Exercise brief: Go through the listing and state how many lines hold the string "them". Nothing else is needed.

▬▬▬▬▬▬

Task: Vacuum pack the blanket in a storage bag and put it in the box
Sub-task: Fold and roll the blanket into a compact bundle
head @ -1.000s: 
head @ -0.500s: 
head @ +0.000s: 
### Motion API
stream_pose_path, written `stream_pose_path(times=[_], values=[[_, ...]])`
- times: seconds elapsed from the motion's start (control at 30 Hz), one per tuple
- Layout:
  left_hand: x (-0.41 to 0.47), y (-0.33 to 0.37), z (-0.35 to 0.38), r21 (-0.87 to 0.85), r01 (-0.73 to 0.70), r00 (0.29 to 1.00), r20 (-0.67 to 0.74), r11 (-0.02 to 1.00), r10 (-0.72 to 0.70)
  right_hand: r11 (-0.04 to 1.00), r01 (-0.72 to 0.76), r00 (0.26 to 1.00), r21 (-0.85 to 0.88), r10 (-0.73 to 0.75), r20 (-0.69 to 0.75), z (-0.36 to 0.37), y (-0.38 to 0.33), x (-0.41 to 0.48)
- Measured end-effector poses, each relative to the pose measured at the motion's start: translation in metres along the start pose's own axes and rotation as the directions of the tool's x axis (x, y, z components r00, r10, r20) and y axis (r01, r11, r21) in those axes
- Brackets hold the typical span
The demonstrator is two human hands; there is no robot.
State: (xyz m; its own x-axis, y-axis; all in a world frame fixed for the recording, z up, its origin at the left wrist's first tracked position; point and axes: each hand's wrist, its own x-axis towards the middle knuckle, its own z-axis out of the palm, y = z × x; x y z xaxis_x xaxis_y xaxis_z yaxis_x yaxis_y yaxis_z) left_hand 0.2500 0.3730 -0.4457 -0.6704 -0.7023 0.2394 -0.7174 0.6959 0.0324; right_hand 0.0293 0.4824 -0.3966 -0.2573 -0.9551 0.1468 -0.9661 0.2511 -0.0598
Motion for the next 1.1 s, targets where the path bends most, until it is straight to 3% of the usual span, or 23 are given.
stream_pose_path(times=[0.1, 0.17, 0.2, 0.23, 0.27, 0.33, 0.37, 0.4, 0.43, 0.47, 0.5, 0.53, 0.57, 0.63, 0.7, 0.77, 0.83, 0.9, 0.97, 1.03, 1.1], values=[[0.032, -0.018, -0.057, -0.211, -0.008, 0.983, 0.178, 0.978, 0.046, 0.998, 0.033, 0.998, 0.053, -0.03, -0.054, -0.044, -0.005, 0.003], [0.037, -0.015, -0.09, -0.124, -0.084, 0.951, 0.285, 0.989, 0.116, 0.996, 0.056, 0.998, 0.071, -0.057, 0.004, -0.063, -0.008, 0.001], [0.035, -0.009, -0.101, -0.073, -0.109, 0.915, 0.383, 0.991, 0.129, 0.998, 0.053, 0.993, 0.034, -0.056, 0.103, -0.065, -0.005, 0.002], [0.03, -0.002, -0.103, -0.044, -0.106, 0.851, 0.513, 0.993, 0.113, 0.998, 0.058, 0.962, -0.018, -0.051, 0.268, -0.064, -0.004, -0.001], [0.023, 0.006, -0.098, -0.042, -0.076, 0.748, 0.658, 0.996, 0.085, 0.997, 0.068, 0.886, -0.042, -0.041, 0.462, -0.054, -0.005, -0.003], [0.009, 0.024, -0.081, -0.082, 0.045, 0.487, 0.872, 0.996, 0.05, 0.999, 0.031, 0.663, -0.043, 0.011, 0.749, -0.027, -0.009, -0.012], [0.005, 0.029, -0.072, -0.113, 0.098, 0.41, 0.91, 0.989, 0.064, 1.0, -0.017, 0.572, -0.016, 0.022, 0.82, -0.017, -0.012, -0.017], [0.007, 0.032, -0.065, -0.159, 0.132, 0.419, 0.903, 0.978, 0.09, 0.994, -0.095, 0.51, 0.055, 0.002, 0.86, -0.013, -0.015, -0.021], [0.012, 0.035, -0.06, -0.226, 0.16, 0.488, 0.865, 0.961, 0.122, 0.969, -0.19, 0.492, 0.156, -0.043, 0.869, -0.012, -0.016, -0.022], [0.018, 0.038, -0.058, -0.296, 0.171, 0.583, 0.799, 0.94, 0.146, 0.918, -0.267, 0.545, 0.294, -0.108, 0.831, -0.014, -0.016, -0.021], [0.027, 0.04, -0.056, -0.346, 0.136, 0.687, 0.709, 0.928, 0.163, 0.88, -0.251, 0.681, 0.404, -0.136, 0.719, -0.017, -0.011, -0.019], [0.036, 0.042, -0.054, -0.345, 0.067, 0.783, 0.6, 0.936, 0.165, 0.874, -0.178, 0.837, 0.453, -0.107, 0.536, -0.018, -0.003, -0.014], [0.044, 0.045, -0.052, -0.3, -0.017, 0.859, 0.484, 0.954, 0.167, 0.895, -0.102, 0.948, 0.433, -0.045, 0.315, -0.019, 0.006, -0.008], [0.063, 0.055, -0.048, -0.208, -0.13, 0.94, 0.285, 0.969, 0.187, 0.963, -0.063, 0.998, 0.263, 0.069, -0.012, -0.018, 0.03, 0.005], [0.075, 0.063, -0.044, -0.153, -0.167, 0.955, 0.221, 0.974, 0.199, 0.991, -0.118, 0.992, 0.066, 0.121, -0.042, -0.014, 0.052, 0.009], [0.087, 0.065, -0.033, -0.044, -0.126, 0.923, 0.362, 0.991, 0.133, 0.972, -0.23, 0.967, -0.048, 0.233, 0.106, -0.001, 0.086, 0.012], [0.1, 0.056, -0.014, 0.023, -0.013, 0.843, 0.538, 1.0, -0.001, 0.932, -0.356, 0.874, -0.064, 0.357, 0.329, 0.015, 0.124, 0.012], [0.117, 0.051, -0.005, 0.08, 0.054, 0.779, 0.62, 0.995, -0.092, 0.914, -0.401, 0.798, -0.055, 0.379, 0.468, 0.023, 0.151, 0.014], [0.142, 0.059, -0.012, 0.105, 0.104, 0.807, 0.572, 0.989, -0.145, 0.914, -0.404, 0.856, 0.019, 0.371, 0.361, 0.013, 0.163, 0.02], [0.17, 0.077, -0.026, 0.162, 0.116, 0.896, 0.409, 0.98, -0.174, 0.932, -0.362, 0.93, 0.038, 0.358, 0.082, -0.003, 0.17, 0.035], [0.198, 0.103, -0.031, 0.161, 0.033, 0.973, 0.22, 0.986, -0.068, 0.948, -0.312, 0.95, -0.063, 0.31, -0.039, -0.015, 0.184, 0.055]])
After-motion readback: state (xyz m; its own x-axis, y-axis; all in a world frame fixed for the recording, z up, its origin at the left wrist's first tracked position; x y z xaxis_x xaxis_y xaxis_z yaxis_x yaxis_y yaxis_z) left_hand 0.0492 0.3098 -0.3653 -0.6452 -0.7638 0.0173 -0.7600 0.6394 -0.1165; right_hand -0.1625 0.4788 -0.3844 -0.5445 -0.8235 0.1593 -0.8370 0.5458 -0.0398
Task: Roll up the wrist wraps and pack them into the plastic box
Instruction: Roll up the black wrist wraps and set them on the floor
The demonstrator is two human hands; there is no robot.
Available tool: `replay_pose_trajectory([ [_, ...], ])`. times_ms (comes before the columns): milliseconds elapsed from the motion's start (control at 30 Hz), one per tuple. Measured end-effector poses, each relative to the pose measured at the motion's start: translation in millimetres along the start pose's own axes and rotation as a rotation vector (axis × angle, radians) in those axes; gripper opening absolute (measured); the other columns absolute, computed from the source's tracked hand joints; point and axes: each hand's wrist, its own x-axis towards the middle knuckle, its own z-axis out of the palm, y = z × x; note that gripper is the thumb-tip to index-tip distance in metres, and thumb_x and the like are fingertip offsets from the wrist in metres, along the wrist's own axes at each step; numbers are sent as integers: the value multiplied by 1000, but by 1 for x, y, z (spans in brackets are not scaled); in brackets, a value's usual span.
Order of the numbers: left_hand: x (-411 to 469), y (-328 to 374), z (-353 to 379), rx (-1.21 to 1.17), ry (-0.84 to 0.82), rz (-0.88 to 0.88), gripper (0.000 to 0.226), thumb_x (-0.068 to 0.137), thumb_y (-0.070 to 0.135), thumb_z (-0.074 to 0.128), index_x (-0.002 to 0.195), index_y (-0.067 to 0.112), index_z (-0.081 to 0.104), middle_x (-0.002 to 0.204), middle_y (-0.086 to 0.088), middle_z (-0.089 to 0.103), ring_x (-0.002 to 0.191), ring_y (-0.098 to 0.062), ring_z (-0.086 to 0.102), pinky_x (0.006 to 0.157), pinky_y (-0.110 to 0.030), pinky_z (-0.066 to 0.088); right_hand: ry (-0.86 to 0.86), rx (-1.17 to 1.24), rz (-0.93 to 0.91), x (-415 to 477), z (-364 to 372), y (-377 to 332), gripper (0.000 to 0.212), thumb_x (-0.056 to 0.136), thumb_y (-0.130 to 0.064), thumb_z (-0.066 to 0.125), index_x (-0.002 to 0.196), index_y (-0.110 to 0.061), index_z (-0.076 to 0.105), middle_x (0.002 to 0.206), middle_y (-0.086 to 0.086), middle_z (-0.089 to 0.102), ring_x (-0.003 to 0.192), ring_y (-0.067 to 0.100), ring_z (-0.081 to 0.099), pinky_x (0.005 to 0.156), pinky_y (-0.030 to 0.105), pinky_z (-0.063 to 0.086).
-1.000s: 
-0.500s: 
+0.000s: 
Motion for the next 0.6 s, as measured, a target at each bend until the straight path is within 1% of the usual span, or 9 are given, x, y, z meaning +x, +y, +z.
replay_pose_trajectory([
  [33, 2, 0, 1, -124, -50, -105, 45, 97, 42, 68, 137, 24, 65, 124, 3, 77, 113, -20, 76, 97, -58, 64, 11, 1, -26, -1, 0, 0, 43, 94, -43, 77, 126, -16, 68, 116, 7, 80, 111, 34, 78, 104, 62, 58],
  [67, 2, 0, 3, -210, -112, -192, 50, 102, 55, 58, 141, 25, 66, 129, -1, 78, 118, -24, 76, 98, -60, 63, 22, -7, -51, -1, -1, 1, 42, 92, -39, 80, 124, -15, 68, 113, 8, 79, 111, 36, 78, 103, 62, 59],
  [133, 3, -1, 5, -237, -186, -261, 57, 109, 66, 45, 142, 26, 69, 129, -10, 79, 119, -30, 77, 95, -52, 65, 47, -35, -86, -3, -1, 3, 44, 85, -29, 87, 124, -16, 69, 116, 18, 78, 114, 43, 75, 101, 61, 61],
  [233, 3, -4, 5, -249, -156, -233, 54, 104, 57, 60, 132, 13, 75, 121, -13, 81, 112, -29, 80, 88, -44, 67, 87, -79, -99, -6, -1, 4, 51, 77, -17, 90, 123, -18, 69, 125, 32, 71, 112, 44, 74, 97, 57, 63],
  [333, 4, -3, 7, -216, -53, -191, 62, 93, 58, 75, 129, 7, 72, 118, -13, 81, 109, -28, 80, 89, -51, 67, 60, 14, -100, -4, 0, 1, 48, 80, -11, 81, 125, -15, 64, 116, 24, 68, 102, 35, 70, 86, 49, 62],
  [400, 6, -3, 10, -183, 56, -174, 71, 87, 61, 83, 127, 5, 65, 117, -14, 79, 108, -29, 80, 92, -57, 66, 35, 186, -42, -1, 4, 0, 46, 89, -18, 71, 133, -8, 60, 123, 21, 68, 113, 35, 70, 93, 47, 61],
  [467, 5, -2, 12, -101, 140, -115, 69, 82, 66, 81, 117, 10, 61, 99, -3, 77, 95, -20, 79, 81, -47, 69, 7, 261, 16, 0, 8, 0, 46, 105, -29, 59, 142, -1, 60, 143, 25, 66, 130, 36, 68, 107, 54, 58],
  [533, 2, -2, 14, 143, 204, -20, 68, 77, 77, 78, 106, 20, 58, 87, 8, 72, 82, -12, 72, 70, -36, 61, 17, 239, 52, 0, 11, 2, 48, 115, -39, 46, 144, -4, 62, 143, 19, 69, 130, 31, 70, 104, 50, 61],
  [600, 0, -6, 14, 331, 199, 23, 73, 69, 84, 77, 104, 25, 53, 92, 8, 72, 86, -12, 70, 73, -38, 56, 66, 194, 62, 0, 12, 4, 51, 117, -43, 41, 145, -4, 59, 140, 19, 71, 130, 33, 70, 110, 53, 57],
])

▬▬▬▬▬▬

Task result: 2